Impact de l’étalement au râteau sur le dénombrement des microorganismes

“Personne n’aime prendre un râteau sauf peut-être les… microbiologistes !”

Don Juan



Qu’on le nomme râteau, étaleur, spatule, le truc en L pour étaler ou le râteau de Drigalski (le débat est encore ouvert sur LinkedIn), l’utilisation de cet instrument doit être maitrisé à la perfection !

Une utilisation trop intensive et on risque de perdre tuer des microorganismes, une utilisation trop “laxiste” et le dénombrement sera impossible !

Bref ratisser n’est pas une action anodine.

Pour le moment “râteau” est en tête des suffrages

Qu’est-ce que le râteau de Drigalski ?

La spatule de Drigalski fut inventé par… Wilhelm von Drigalski (un bactériologiste allemand).
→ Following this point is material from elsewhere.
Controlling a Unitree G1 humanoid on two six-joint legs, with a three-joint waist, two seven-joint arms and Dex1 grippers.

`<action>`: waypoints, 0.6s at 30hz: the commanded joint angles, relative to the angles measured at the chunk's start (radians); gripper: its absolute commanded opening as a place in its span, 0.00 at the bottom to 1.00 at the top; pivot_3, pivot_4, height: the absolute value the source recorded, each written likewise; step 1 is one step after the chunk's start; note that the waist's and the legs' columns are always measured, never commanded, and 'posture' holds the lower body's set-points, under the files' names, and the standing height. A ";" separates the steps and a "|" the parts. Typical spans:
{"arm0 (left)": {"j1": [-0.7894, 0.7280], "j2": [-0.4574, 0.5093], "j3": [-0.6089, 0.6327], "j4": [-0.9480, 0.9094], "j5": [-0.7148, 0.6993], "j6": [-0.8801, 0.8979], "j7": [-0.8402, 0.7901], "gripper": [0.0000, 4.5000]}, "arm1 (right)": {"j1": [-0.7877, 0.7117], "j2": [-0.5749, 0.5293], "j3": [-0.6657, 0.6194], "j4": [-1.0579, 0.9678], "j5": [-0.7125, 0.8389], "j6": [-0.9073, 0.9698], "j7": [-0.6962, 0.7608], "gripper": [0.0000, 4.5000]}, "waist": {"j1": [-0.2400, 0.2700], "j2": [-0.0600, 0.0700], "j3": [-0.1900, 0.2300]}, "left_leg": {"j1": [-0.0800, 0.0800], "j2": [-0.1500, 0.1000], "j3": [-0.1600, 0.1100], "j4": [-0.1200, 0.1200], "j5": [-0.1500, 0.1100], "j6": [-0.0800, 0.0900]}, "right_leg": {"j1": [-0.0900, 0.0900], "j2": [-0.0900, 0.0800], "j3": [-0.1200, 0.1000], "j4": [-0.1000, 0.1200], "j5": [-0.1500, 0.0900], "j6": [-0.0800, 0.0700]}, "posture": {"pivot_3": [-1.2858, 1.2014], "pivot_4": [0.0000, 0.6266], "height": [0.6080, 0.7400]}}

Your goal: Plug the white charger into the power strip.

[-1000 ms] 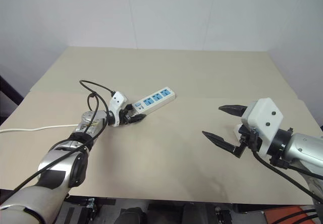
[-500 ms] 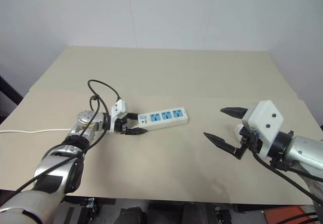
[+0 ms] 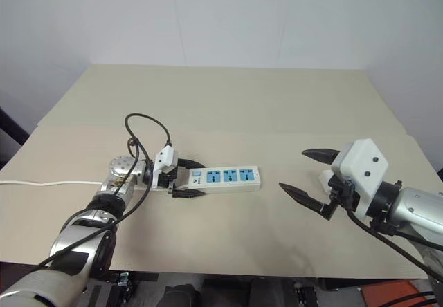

A l’origine, les spatules étaient composées en verre ou en métal. Elles étaient constituées d’un manche et d’une partie en forme de triangle (en contact avec la gélose).

Aujourd’hui les râteaux ont plutôt une forme de L et sont fabriqués en plastique. Certains laboratoires de microbiologie les fabriquent eux-mêmes en chauffant une pipette Pasteur… et oui les microbiologistes peuvent aussi être de formidables sculpteurs sur verre.

On a tous déjà fait ça en TP de microbiologie… mais ça finissait souvent en grand n’importe quoi !

Au final, peu importe la forme ou le nom, l’utilisation reste la même.

Le râteau est un outil utilisé par les microbiologistes non pas pour jardiner (quoique) mais pour étaler une solution de microorganismes à la surface d’une gélose. Lors de l’étalement le liquide pénètre dans la gélose ce qui permet une répartition homogène des microorganismes. Cette manipulation permet de faciliter l’énumération des microorganismes.

Parce que oui l’objectif principal du râteau est de pouvoir compter les microorganismes présent dans l’échantillon de départ.

Attention à la durée de l’étalement

Une étude mené par Hedderich et al* a montré que la durée de l’étalement pouvait avoir une incidence sur la viabilité de certaines souches, notamment celle des bactéries à Gram négatifs.

Ratisser OUI, mais pas trop longtemps !

On remarque qu’on perd 50 % des bactéries à Gram négatif (Escherichia coli et Pseudomonas aeruginosa) après 10 secondes d’étalement et 80% après 20 secondes. Ça chamboule, non ?!

Les chercheurs ont ensuite observé l’état des microorganismes avec un microscope électronique

A gauche E.coli avant étalement au râteau. A droite E.coli après après un étalement de 15s.
A gauche S.aureus avant étalement au râteau. A droite S.aureus après après un étalement de 15s.

Les observations au microscope électronique montre bien que l’étalement au râteau endommagent fortement les membranes des bactéries à Gram négatif. Par contre cette même manipulation n’a pas le même effet sur la membrane des bactérie à Gram positif.

Conclusion

“Que ça soit pour les tests de fertilité ou pour les analyses d’énumération de routine, il faut y aller mollo sur le râteau.”

En plus de challenger les milieux de culture, les tests de fertilité peuvent permettent de se rendre compte d’un problème de manipulation au niveau du laboratoire de microbiologie… et dans notre cas particulier d’un problème d’étalement au râteau.

Si lors de vos tests de fertilité vous avez régulièrement des problèmes de recouvrement pour vos bactéries à Gram négatif c’est peut-être à cause de la durée de l’étalement. Après investigation, si l’étalement est effectivement en cause, il faudra revoir les procédures internes pour standardiser cette étape en la limitant à 5 secondes ou à 5 “coups de râteau par exemple.

Mais le plus important reste d’en discuter avec vos collègues microbiologistes pour connaitre leurs pratiques et éventuellement les alerter sur cette problématique encore peu connue.

* Hedderich, R., Müller, R., Greulich, Y., Bannert, N., Holland, G., Kaiser, P., Reissbrodt, R. Mechanical damage to Gram-negative bacteria by surface plating with the Drigalski-spatula technique
(2011) International Journal of Food Microbiology, 146 (1), pp. 105-107.